Go through the records and count every line that holds "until". Only the number belongs in the reply.

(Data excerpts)
◆ ◆ ◆ ◆ ◆

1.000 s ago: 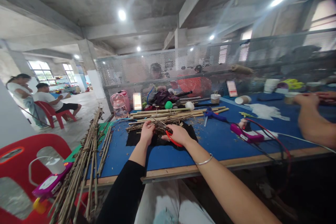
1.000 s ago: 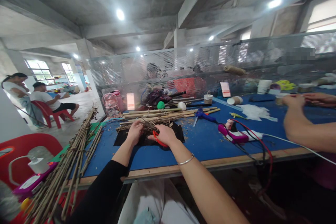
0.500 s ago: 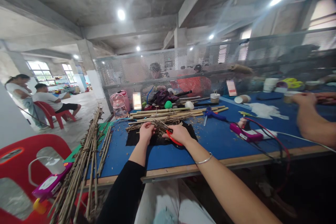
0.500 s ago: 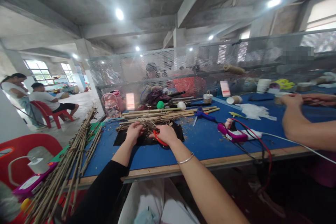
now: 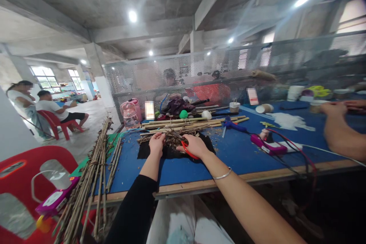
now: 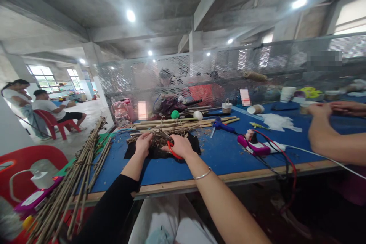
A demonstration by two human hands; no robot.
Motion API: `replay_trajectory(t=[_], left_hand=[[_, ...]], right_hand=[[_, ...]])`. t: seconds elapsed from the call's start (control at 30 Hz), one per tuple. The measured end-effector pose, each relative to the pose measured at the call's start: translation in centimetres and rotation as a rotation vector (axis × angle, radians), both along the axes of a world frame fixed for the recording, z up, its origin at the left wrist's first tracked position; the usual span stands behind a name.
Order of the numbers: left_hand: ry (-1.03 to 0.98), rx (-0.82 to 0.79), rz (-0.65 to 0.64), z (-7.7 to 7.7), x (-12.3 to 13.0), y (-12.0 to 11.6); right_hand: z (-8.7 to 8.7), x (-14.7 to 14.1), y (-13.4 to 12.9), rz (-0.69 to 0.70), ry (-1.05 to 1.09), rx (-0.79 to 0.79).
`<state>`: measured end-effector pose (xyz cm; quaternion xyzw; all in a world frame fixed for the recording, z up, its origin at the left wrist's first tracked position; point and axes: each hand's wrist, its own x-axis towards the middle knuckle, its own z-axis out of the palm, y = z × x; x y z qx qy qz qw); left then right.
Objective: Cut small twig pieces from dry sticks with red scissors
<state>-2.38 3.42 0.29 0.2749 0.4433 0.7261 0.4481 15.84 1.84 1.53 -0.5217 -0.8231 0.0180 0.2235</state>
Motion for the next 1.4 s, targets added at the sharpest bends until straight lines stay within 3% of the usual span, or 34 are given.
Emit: replay_trajectory(t=[0.5, 0.87, 1.2, 1.4], left_hand=[[0.000, 0.043, -0.207, -0.2, 0.6, -0.1], [0.151, -0.021, -0.137, 0.0, 0.6, -0.4], [0.590, -0.112, 0.054, -1.5, -0.5, 0.3], [0.645, -0.087, 0.154, -1.6, -0.8, 0.3]], right_hand=[[0.5, -0.1, -0.4, 0.031, -0.020, 0.050], [0.0, -0.2, 0.1, 0.001, -0.042, 0.033], [0.5, -0.1, -0.6, 0.001, -0.026, 0.101], [0.0, 0.5, 0.3, -0.142, -0.002, 0.051]])
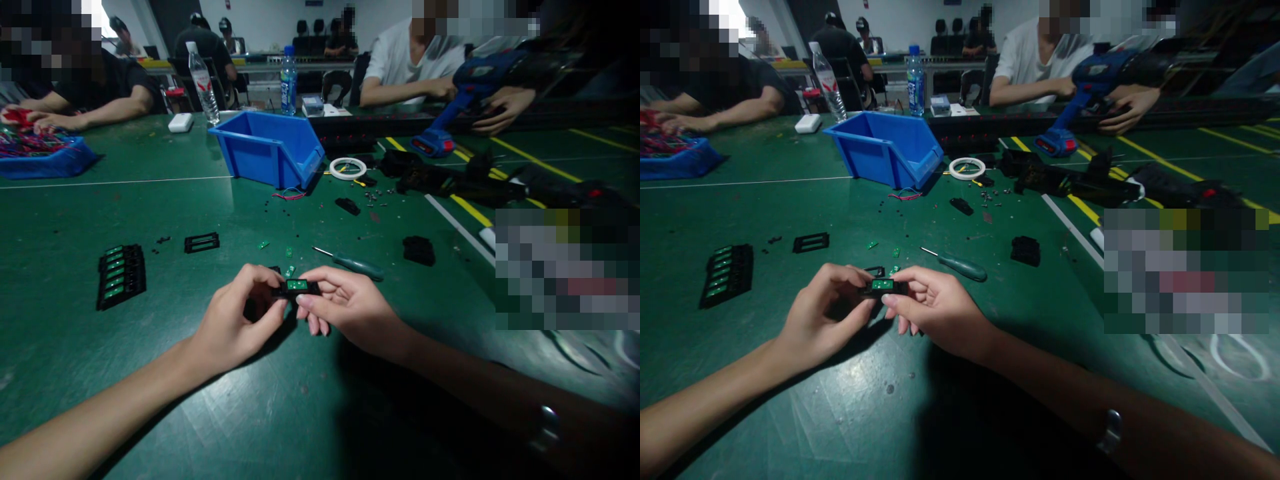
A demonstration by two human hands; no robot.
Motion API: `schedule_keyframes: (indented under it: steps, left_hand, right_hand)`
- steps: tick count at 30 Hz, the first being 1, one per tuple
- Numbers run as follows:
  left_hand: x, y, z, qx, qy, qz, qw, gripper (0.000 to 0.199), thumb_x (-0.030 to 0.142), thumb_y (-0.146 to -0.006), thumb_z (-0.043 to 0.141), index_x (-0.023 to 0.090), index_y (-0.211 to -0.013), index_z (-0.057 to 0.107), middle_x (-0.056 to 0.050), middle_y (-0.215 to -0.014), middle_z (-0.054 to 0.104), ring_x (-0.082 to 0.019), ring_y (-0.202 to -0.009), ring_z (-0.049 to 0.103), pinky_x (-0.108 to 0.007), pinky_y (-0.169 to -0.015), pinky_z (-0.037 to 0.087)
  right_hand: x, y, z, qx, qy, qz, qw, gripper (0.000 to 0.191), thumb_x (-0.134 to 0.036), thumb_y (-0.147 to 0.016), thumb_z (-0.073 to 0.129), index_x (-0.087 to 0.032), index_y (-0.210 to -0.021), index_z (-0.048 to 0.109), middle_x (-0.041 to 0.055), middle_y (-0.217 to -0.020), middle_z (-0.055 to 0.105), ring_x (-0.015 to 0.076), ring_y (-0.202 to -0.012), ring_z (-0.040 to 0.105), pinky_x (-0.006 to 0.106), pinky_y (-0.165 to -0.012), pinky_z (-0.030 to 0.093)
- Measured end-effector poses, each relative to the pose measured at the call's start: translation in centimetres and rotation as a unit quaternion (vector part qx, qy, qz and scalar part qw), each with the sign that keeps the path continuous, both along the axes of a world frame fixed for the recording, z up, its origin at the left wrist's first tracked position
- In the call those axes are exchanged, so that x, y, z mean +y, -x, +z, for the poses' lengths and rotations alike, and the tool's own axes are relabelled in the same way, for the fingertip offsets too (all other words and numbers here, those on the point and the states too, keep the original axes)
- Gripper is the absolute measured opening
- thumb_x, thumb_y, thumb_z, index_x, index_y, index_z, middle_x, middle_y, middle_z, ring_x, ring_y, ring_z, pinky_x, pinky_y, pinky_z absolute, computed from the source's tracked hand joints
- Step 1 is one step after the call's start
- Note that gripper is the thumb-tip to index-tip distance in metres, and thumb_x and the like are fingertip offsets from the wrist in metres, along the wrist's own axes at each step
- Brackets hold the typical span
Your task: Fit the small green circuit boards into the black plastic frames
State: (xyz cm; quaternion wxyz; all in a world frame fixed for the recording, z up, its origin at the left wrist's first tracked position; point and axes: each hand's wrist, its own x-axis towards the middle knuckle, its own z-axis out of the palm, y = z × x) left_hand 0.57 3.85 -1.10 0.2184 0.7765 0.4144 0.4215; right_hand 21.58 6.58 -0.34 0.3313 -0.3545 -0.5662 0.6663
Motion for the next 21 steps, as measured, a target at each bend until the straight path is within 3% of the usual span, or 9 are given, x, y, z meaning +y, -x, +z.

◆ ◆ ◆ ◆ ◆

(Exercise result)
2